A glitch? Nah, phone’s too new to glitch. I must have remembered it wrong.
The next morning: big news. The merger of my company and our closest competitor is a fact, and now the data sets needs to be reconciled. That means long days for me and my colleagues. Long days, longer nights, and nothing but Coke, fast food and my computer screen for company.
Three weeks later, around 2 am, I’m hunched over a huge pile of nasi and foe yong hai. Maybe I should take a holiday after this is done. Go lie on a beach somewhere. I can just picture that when my phone bleeps. Sweet-and-sour sauce dripping from my chin, I swipe a greasy thumb over the screen to read the email. As the screen lights up, I see the timer in the corner.
6 days, 8 hours, 29 minutes, 12 seconds. 11. 10. 9…
It can’t be counting down time, then.
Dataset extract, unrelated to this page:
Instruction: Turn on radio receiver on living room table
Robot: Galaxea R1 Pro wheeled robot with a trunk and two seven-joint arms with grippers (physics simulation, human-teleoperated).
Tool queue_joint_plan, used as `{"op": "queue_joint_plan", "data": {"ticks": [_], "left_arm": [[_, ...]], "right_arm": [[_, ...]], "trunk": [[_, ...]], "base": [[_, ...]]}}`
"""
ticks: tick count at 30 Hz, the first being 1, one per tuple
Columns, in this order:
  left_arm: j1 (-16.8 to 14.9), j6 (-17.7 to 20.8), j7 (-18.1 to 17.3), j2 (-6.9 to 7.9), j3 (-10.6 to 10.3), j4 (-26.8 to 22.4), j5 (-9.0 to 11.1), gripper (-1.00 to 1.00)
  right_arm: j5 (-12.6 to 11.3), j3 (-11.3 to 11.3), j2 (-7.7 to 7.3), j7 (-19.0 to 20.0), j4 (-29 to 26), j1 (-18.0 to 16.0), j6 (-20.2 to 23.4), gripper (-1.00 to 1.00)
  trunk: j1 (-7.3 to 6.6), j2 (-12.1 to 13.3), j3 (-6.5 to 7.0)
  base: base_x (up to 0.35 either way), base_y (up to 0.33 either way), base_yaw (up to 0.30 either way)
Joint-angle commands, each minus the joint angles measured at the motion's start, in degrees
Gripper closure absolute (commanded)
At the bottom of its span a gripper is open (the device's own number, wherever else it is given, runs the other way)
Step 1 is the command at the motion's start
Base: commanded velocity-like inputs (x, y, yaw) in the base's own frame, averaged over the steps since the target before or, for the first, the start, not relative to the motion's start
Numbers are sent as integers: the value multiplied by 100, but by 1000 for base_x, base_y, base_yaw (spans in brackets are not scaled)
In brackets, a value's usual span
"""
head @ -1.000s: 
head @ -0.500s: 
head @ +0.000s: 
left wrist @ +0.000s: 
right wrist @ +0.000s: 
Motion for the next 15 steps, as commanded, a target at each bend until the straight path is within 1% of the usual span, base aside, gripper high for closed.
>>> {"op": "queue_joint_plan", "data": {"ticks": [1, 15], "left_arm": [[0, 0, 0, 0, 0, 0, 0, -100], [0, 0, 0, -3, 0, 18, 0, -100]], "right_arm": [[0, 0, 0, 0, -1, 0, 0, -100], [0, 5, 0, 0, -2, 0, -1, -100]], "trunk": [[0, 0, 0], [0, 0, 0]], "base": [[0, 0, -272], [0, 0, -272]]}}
But if not time, what else?
I wipe my hands on my shirt and tap the timer again. The pop-up appears, stating the same personal info as before. And that checkbox. When I touch it, the pop-up announces that it’s ‘recalculating averages’. Then a scroll bar appears next to the now ticked checkbox. I give it a swipe. The text moves, revealing more lines.
Calorie intake/day: 3600
Heartrate: 87 bpm
Lifestyle risk assessment
Traffic accident – car: 0,003%
Traffic accident – airplane: 0,000007%
Health risk assessment
Cardiovascular disease (1-2 yrs): 96,6%
Diabetes Type II (1-2 yrs): 72% (genetic weakness)
Colon cancer (1-2 yrs): 5,8% (genetic weakness)
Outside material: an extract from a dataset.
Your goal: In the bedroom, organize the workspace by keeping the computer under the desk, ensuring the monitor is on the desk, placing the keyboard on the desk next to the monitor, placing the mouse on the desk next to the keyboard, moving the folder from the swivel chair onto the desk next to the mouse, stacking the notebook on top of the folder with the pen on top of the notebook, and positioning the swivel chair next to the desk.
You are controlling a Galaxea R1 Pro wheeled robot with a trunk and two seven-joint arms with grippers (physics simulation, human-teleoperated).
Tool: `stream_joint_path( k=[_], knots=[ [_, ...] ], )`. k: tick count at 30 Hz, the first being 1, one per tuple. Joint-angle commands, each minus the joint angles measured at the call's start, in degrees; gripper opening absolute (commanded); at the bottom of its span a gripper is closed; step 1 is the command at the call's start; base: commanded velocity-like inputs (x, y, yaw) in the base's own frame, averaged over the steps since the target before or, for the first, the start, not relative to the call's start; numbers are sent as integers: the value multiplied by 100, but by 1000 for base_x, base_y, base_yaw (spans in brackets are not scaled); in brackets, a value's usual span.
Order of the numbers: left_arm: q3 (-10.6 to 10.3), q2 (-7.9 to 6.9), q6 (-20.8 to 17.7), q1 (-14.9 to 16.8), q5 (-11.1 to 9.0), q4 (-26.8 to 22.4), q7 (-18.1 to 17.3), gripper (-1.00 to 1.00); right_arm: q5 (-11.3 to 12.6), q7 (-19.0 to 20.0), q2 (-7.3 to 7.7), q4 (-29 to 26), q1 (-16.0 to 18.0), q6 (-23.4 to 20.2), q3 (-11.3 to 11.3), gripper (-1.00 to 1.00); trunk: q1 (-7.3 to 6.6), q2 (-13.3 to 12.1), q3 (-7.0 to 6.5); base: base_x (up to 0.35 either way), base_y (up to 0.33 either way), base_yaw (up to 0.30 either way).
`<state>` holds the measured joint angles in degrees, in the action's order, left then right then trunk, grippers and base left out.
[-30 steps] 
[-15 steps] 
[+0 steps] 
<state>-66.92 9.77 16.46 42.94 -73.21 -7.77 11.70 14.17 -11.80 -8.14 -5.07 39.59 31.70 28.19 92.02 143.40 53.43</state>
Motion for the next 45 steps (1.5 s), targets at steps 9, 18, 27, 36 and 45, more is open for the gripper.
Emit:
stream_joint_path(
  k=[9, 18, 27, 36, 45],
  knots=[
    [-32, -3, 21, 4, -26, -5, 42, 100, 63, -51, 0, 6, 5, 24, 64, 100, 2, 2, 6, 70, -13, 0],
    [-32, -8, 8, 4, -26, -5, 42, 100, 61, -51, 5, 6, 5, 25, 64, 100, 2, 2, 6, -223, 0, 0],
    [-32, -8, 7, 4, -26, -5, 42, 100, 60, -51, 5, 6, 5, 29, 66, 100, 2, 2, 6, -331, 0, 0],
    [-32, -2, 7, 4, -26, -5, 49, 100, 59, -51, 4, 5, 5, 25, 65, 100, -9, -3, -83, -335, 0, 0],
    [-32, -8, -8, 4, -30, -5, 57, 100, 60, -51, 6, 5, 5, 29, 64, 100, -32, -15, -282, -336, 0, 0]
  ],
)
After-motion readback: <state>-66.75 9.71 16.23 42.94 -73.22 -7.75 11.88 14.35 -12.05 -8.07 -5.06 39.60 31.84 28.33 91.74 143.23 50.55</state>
My arm stops short of throwing the phone against the wall. Impossible! How can this stupid phone know—?
It’s a hoax. A gag app. I fire up my laptop and type a search query into my laptop’s browser. This app was on my phone when I bought it. It must have been on that of everyone else…
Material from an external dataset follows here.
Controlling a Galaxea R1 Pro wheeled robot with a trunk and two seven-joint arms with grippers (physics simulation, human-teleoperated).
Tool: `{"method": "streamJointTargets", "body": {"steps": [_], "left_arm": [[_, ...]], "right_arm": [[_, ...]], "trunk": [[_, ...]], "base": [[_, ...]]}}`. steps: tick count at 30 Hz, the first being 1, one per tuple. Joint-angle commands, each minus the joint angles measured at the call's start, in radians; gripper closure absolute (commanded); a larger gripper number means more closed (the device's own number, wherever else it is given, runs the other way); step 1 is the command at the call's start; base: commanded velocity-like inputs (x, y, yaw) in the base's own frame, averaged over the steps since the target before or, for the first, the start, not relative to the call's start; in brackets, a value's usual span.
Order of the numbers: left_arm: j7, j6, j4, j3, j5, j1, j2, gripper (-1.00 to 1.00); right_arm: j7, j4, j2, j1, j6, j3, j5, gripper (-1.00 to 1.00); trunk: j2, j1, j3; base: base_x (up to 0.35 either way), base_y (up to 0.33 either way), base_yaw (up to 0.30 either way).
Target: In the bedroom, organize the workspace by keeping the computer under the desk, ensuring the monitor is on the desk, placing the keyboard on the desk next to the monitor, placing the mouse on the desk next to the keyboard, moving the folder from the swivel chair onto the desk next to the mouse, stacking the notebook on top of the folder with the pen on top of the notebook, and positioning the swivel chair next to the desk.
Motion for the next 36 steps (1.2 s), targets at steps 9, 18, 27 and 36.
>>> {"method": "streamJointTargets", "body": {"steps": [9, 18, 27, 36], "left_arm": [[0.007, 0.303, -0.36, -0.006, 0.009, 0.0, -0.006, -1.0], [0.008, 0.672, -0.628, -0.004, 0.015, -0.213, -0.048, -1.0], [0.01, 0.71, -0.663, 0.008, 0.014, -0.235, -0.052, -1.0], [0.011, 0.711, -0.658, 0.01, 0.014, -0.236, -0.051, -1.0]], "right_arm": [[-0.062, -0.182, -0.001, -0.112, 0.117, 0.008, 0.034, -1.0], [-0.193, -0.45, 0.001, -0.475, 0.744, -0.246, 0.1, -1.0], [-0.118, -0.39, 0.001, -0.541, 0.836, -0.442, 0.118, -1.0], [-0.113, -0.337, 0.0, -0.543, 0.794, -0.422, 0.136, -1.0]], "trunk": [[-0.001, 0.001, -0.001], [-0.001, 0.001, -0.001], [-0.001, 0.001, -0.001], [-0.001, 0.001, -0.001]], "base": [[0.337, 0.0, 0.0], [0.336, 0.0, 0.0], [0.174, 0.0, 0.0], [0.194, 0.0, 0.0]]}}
It is. Other people are posting screen caps of their counters. Some timers have decades to go, some only days. People say their timers change sometimes, like mine did. One woman claims that hers added 13 years after she had a by-pass surgery.
I don’t believe it. I’m an insurance data analyst, for crying out loud! If nothing else, I know how insanely difficult it is to calculate the chance of someone becoming sick or permanently disabled, never mind the chance of them dying on a specific day and time.
Other sites share the scare stories. About teenagers who watched their counter tick away the last seconds, and then killed themselves, terrified and hyped up about what was going to happen next. Gullible and unstable kids. And this one story about a healthy guy who got run over by a truck, supposedly just as his counter sprung to 00:00, must be a new urban legend.
It’s a hoax. It has to be. Sure I carry my phone around with me at all times. Sure I use it for personal emails, tax and health care stuff, and sure I order my meals and groceries on it, but that’s no basis for statistics. You’d need thousands upon thousands of such data points from every user to compare and calculate and–
No. They wouldn’t. They couldn’t! I mean, isn’t there a law against gathering this much user information? Unless I gave permission, they can’t—
The cheek swab, the forms. I never even bothered to disable the app! That timer is nothing but a front, a gimmick, I’m sure of it, but Lord knows what data this thing has gathered since I got it, never mind what they’ve been using it for.
Next to the plate of cooling rice, my SLT5000 pings. Out of habit, an urge stronger than myself, I pick it up to check the message I’ve just received:
Desmond Timothy Baker, thank you for activating you daily Life-Timer® reminder service.
I dismiss the message, but immediately a new pop-up fills the screen.
Desmond Timothy Baker, this is your daily Life-Timer® reminder. You currently have 6 days, 7 hours, 2 minutes and 30 seconds to live. Have a nice day.